Wednesday, February 17, 2010

Predictive Analytics World Recap

Predictive Analytics World (PAW) just ended today, and here are a few thoughts on the conference.

PAW was a bigger conference than October's or last February's and it definitely felt bigger. It seemed to me that there was a larger international presence as well.

Major data mining software vendors included the ones you would expect (in alphabetical order to avoid any appearance of favoritism): Salford Systems, SAS, SPSS (an IBM company), Statsoft, and Tibco. Others who were there included Netezza (a new one for me--they have an innovative approach to data storage and retrieval), SAP, Florio (another new one for me--a drag-and-drop simulation tool) and REvolution.

One surprise to me was how many text mining case studies were presented. John Elder rightfully described text mining as "the wild west" of analytics in his talk and SAS introduced a new initiative in text analytics (including sentiment analysis, a topic that came up in several discussions I had with other attendees).

A second theme emphasized by Eric Siegel in the keynote and discussed in a technical manner by Day 2 Keynote Kim Larsen was uplift modeling, or as Larsen described it, Net Lift modeling. This approach makes so much sense, that one should consider not just responders, but should instead set up data to be able to identify those individuals that respond because of the marketing campaign and not bother those who would respond anyway. I'm interested in understanding the particular way that Larsen approaches Net Lift models with variable selection and a variant of Naive Bayes.

But for me, the key is setting up the data right and Larsen described the data particularly well. A good campaign will have a treatment set and a control set, where the treatment set gets the promotion or mailing, and the control set does not. There are several possible outcomes here. First, in the treatment set, there are those individuals who would have responded anyway, those who respond because of the campaign, and those who do not respond. For the control set, there are those who respond despite not receiving a mailing, and those who do not. The problem, of course, is that in the treatment set, you don't know which individuals would have responded if they had not been mailed, but you suspect that they look like those in the control set who responded.

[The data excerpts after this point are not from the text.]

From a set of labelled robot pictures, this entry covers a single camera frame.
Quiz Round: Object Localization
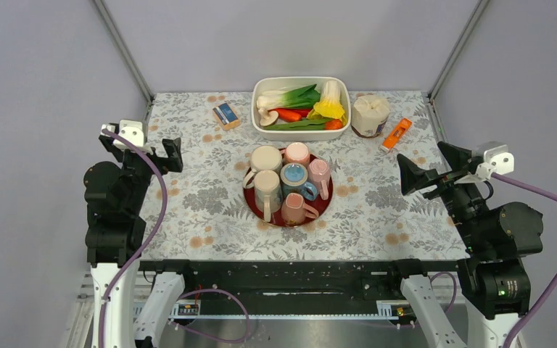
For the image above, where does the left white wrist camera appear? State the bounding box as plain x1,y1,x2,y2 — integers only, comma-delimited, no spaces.
99,119,151,153

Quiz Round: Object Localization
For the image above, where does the toy small orange carrot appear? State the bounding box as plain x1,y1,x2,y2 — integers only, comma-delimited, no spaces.
324,119,343,131

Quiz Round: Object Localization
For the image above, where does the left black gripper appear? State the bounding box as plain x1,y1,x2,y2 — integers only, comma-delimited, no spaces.
103,134,183,212

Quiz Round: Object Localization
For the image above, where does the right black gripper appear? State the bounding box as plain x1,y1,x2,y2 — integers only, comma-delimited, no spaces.
395,137,490,249

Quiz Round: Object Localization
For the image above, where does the cream mug blue dragon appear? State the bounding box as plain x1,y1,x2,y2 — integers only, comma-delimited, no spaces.
254,170,283,223

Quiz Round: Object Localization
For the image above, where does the red round tray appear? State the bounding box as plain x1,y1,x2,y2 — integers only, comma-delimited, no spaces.
243,154,334,227

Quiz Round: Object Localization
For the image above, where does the pink square mug front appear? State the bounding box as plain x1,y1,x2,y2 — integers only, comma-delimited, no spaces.
281,193,319,226

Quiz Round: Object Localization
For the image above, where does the toy bok choy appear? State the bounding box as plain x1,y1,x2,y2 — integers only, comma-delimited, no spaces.
256,84,321,110

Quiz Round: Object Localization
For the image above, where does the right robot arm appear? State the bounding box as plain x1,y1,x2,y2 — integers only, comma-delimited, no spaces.
387,141,543,347

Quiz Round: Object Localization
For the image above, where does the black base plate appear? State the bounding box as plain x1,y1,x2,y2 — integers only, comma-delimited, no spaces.
139,259,462,317

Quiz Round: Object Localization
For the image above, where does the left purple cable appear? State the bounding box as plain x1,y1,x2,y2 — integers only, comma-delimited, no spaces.
96,128,252,348

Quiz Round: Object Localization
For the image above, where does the floral tablecloth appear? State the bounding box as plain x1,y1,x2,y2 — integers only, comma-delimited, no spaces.
141,91,465,260

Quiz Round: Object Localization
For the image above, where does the toy mushroom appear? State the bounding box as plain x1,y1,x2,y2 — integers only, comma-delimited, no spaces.
258,108,279,127

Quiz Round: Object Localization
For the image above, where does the wrapped toilet paper roll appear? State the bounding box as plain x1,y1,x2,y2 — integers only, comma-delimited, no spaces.
351,95,390,138

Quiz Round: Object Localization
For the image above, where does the right aluminium frame post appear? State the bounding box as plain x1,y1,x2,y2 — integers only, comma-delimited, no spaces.
428,0,490,102

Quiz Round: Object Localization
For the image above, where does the white slotted cable duct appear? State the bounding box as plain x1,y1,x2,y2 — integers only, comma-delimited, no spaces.
131,299,407,321

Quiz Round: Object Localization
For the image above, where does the toy napa cabbage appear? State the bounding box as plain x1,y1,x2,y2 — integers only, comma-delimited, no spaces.
307,80,345,121

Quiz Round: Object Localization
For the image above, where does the pink mug at back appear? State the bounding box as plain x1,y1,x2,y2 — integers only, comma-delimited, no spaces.
280,142,310,167

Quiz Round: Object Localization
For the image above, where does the white mug with rose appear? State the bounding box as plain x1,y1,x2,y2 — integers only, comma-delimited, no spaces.
242,145,283,189

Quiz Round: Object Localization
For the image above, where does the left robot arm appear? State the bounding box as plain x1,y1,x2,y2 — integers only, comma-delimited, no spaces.
83,133,196,347

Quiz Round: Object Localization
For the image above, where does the toy red chili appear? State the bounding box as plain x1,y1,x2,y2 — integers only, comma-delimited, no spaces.
291,109,311,118

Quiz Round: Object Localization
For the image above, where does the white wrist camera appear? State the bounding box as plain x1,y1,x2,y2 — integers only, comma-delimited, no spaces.
456,141,515,184
99,119,151,153

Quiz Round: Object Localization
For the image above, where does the white rectangular dish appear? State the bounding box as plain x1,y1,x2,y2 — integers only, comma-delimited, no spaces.
250,76,352,141

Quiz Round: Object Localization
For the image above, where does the pink faceted mug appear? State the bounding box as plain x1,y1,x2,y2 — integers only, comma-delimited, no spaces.
308,159,331,201

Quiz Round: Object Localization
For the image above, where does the blue glazed mug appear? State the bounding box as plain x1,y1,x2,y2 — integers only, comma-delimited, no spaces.
280,162,318,201

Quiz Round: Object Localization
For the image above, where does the left aluminium frame post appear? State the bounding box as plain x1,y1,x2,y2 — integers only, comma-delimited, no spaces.
91,0,154,105

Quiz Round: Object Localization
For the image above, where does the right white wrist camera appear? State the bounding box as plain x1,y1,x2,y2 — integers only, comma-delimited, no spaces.
456,141,515,184

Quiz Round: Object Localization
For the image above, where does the aluminium frame post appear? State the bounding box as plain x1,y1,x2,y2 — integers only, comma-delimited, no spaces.
91,0,154,105
428,0,490,102

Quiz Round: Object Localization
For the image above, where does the yellow sponge blue label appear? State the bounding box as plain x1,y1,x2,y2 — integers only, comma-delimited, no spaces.
212,102,241,131

A third area that struck me was that of big data. There was a session (that I missed, unfortunately) on in-dateabase vs. in-cloud computing (by Neil Raden of Hired Brains), and Robert Grossman's talk on building and maintaining 10K predictive models. This latter application was one that I believe will be the approach that we move toward as data size increases, where the multiple models are customized by geography, product, demographic group, etc.

I enjoyed the conference tremendously, including the conversations with attendees. One of note was the use of ensembles of clustering models that I hope will be presented at a future PAW.

4 comments:

Rama Ramakrishnan said...

This is a very helpful summary of the macro themes, thank you.

Did you see much conversation/interest around the use of "social network data" to improve prediction effectiveness?

Lou Bajuk-Yorgan said...

Dean

Great summary of the conference. I agree, this conference definitely felt bigger than the last one, and it was good to see a larger presence by the end users (in addition to vendors and consultants).

In terms of key themes, another one that struck me was the importance of operationalizing predictive analytics. In his opening keynote speech, Eric Siegel (the conference chair) saw the most important innovation in the field of Predictive Analytics focused on applying predictive analytics to operational decisions (as opposed to more established application areas such as customer churn & product recommendations). In a later talk, James Taylor of Decision Management Solutions (and co-author of the great book “Smart (Enough) Systems”), echoed Eric’s emphasis on operational results, encapsulated in the phrase “Action support, not just decision support.” James advised building an analytic platform that focused on the end game: the need to operationalize analytic decisions.

This is great validation for us, since operationalizing analytics is at the heart of TIBCO’s vision for its combined platform with Spotfire and S+ (as shown in products like Operations Analytics).

Evan Stubbs said...

I'm still curious to know why more people don't use text analytics as part of their standard process. There's no good reason on the technology side - it's been fairly well integrated into most decent tools for quite a while. My anecdotal experience is that people seem to think it's in the "too hard" basket, but that doesn't make sense to me; if you've got data, you should be using it. Text is just another field type - why not include it?

Dean Abbott said...

Evan:

There is such a wide range of "maturity levels" of text that one can use for data mining that it is hard to generalize here. In the applications I have worked on, it has taken months to either extract the text well enough for analytics to use it effectively, or to present the text concepts in a way that was useful for the data mining algorithms.

In the application I presented on at PAW had this very problem: the straightforward text extraction did nothing for us; it was only after thinking more about how the text keywords could be used that we found an effective solution.

But that stated, text is being integrated into data mining software so well now that it is worth giving it a shot even one is on a short time schedule, so in that sense I agree with you. I'm just not as optimistic about how effective it would be in "version 1".